We caught up with the brilliant and insightful Dallin Orr a few weeks ago and have shared our conversation below.
Alright, Dallin thanks for taking the time to share your stories and insights with us today. What’s been the most meaningful project you’ve worked on?
For the past year I’ve had the chance to design and lead a team in the production of a 25 foot stained glass skylight for the Utah State Capitol. The double-domed skylight will feature the four ecosystems of Utah surrounding a blazing sun in the center. While I have been working as a stained glass artist and designer at Holdman Studios for the past decade, this is the first time I’ve had a chance to take my own vision to finish while art directing a team of artists. While I love collaborating creatively, this skylight is unique in the ownership I feel for it. I often feel like my artistic vision must compromise with the clients vision, practicality, or other limitations. Not so with this project!
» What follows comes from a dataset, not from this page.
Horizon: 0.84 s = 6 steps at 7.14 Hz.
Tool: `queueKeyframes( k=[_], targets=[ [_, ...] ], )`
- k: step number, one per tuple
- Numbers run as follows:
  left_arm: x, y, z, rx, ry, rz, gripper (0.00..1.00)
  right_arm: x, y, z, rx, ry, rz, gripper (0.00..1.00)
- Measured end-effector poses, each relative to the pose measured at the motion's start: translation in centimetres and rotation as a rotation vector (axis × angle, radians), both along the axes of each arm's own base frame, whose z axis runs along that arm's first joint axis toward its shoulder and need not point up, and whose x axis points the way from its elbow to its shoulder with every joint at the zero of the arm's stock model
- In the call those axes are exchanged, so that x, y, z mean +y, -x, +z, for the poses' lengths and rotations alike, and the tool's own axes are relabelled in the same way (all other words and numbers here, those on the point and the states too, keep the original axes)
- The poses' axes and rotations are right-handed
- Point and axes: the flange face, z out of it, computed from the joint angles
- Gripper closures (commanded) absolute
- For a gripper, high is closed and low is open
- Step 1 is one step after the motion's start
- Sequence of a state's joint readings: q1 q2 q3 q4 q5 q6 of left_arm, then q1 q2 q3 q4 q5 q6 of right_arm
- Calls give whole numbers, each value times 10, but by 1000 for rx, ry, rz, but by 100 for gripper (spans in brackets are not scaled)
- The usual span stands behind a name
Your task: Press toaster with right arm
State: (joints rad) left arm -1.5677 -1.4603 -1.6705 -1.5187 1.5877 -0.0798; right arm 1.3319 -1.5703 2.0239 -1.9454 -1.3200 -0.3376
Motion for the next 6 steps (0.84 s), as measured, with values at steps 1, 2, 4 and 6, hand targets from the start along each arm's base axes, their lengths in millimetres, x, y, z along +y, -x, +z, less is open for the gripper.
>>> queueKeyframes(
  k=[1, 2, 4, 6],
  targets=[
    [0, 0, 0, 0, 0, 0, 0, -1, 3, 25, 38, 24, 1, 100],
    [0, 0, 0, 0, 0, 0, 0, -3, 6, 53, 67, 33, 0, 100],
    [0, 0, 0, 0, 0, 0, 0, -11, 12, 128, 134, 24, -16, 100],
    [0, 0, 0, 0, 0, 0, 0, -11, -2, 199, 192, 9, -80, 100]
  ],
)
This skylight has been a passion project and I am truly grateful for the opportunity to design and lead such a high-stakes public project.
Dallin, before we move on to more of these sorts of questions, can you take some time to bring our readers up to speed on you and what you do?
I am a 31 year old artist from Salt Lake City. I grew up in an artistic and musical family, so I never carried any concern or self-consciousness about making a living as an artist. I think that was a tremendous blessing from my parents, who were alway very supportive of my creativity.
I started working as a stained glass artist in 2015 as an intern at Holdman Studios. I soon developed great relationships there and became a central part of the artist team. While working as a glass artist, I finished my MFA in illustration at the University of Hartford in Connecticut. Illustration and fine art have become my creative outlets outside of my work at the glass studio. This dichotomy between the team-centered glass work and my self-driven painting projects has given me a well-balanced and always exciting lifestyle. I have always loved to learn new processes and methods of creating. For me, the experience of creativity is always inextricably linked to the experience of learning something new. I abhor repeating myself in my work and am always looking for new ways of working and thinking.
I think I am most proud of the diversity of work and skills I’ve built. I’ve had the chance to illustrate children’s books, create graphic novels, illustrate for magazines, paint oil paintings for gallery shows, and design and produce multimillion dollar stained glass projects. I consider myself extremely fortunate for the opportunities I’ve had. My twenties were a decade of experimenting with different kinds of artistic processes and purposes. I think this range of skills gives me the freedom to really choose my projects and processes from an inner sense of authority. That’s something I really admire in other artists – when I can see that the artist made clear decisions from their internal self rather that from external pressures or due to their own limitations. Real decisions involve sacrifice. It means that to do one thing, you cannot do another. And that’s what I strive for in my artwork – the responsibility of free will.
In your view, what can society to do to best support artists, creatives and a thriving creative ecosystem?
We live in an unprecedented time with the development of artificial intelligence and there is plenty of noise online about how artists are affected. However, I think that the most crucial thing anyone can do to support artists is to make the simple choice to value human creativity and relationship over machine output. For me, an ugly painting from a person is infinitely more valuable than a beautiful image constructed by AI. The truth and power of this life as I see it exists between two people, and not between a person and a machine. Our culture runs the risk of being seduced into oblivion by the aesthetic ease and polish of artificial intelligence. AI as an image making tool is not a threat to human creativity. I’m sure AI will empower wonderful creative endeavors and help solve all kinds of problems. But it seems to be challenging what we truly value in our hearts as a community. So, all I hope that we continue value real people over the mere aesthetics that AI mirrors back to us.
Ok – end rant.
What’s the most rewarding aspect of being a creative in your experience?
The most rewarding thing about being an artist for me is the sense of purpose. It gives me a foundation for interfacing with the world and negotiating an identity within it. While not everyone can or should be an artist for the same reasons not everyone can or should be an engineer, I believe that everyone is creative. And there is no greater honor than to experience your own creativity.